En conclusion, il est vain d’essayer de baser la sécurité de son process sur les équipements, puisque les constructeurs les plus vertueux ne parviennent pas encore à faire des produits sans faille majeure. Concernant les mesures techniques, seules les approches d’architecture (segmentation, filtrage, détection, règle d’accès distant, etc.), supportées par des équipements de sécurité dédiés, permettent d’assurer un niveau de sécurité acceptable face à des hackers motivés et équipés. (edit 19/3) Il convient cependant de rappeler que les mesures techniques représentent une minorité des mesures de sécurité, les mesures organisationnelles (responsabilité, audits etc…) et de formation (sensibilisation…) restent primordiales (fin edit 19/3 – merci Fabien pour le retour via son commentaire que vous trouverez ci-dessous en intégralité).
(*) CoDeSys : il s’agit d’une offre logiciel d’automatisme, consistant en un ensemble de firmware, IHM, serveurs de gestion des alarmes et données, bibliothèques de protocoles et développement logiciel. Son positionnement commercial très agressif fait qu’il est proposé pour de nombreux matériels (Türck, Wago, Festo, Eaton, mais aussi linux pour des soft-PLC – automates en logiciels – et même Arduino et Raspberry Pi…). De très nombreuses vulnérabilités ont été découvertes, sur une variété des composants logiciels. Depuis 2019 CoDeSys communique sur ces vulnérabilités, mais le chantier semble vaste.
Effectivement, l’utilisation de matériel labellisé cybersecure peut-être rassurant mais elle ne rassure que de manière illusoire. Cela peut-être un prérequis mais en aucun cas une finalité.

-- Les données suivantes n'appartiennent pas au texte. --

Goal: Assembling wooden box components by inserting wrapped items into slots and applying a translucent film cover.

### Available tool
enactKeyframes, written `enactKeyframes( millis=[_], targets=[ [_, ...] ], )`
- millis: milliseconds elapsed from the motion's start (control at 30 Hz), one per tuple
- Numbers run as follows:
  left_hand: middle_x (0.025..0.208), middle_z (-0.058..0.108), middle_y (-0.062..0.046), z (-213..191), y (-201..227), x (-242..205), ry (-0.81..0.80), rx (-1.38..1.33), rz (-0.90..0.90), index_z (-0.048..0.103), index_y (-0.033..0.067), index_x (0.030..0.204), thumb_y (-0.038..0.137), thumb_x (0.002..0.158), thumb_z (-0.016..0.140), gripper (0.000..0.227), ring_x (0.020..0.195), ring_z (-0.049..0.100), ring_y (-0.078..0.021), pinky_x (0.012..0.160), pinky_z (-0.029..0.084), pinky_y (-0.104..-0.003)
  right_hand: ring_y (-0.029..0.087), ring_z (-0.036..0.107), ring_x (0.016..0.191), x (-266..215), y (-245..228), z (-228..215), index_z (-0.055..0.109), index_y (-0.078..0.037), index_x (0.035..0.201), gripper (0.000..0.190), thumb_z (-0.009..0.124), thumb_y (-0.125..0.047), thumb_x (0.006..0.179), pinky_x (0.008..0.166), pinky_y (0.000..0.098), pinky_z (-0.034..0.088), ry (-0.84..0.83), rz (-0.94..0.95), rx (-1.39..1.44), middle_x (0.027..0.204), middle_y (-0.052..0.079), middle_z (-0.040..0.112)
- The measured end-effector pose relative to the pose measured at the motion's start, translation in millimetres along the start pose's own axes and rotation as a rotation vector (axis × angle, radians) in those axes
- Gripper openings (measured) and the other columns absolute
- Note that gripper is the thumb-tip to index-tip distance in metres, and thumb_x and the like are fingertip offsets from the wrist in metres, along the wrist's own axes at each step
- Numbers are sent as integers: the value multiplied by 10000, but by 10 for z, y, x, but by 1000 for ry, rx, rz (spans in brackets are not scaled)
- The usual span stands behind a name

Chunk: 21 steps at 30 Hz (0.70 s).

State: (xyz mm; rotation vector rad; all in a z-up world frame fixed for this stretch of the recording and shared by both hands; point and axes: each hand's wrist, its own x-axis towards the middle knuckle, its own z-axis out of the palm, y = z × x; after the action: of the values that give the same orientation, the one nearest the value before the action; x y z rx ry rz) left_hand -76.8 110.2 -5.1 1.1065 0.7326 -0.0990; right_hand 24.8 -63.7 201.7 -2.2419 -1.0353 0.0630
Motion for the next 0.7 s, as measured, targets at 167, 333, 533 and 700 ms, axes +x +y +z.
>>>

En tant que pierre à l’édifice, il est certes préférable que ces équipements aient déjà des prédispositions, mais l’important reste bien sûr leur implémentation et disposition dans l’architecture générale. Je rajouterai juste en conclusion qu’outre l’architecture, les compétences en cybersécurité intégrées dans les métiers de chacun orchestrées par une organisation ad hoc demeurent le ciment de l’édifice. La défense doit se faire en profondeur et de manière hétérogène intégrant des barrières techniques, humaines et organisationnelles.